Every line of the material is to be reproduced verbatim.

── COLLECTED MATERIAL ──

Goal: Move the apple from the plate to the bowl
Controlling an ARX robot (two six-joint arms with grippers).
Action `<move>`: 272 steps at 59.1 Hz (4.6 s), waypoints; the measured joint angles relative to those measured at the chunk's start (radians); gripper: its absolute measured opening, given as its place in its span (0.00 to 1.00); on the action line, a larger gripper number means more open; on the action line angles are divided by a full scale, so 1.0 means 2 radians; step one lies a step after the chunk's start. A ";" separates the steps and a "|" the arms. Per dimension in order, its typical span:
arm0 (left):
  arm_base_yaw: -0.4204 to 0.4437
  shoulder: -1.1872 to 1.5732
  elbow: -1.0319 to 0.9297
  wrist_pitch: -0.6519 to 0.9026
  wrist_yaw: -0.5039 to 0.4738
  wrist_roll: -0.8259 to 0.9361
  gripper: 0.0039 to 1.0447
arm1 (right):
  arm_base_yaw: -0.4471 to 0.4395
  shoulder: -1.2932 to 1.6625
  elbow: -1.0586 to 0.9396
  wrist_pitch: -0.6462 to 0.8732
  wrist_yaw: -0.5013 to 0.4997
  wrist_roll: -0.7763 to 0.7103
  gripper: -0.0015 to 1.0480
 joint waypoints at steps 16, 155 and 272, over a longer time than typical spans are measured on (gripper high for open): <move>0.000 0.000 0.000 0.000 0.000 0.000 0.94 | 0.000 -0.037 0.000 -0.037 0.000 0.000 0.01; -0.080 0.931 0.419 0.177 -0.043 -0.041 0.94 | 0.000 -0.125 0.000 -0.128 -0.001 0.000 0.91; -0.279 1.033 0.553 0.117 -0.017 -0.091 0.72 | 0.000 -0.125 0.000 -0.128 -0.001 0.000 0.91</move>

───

**FINAL ANSWER**
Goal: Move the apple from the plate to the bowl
Controlling an ARX robot (two six-joint arms with grippers).
Action `<move>`: 272 steps at 59.1 Hz (4.6 s), waypoints; the measured joint angles relative to those measured at the chunk's start (radians); gripper: its absolute measured opening, given as its place in its span (0.00 to 1.00); on the action line, a larger gripper number means more open; on the action line angles are divided by a full scale, so 1.0 means 2 radians; step one lies a step after the chunk's start. A ";" separates the steps and a "|" the arms. Per dimension in order, its typical span:
arm0 (left):
  arm_base_yaw: -0.4204 to 0.4437
  shoulder: -1.1872 to 1.5732
  elbow: -1.0319 to 0.9297
  wrist_pitch: -0.6519 to 0.9026
  wrist_yaw: -0.5039 to 0.4738
  wrist_roll: -0.8259 to 0.9361
  gripper: 0.0039 to 1.0447
arm1 (right):
  arm_base_yaw: -0.4471 to 0.4395
  shoulder: -1.2932 to 1.6625
  elbow: -1.0586 to 0.9396
  wrist_pitch: -0.6462 to 0.8732
  wrist_yaw: -0.5013 to 0.4997
  wrist_roll: -0.7763 to 0.7103
  gripper: -0.0015 to 1.0480
 joint waypoints at steps 16, 155 and 272, over a longer time than typical spans are measured on (gripper high for open): <move>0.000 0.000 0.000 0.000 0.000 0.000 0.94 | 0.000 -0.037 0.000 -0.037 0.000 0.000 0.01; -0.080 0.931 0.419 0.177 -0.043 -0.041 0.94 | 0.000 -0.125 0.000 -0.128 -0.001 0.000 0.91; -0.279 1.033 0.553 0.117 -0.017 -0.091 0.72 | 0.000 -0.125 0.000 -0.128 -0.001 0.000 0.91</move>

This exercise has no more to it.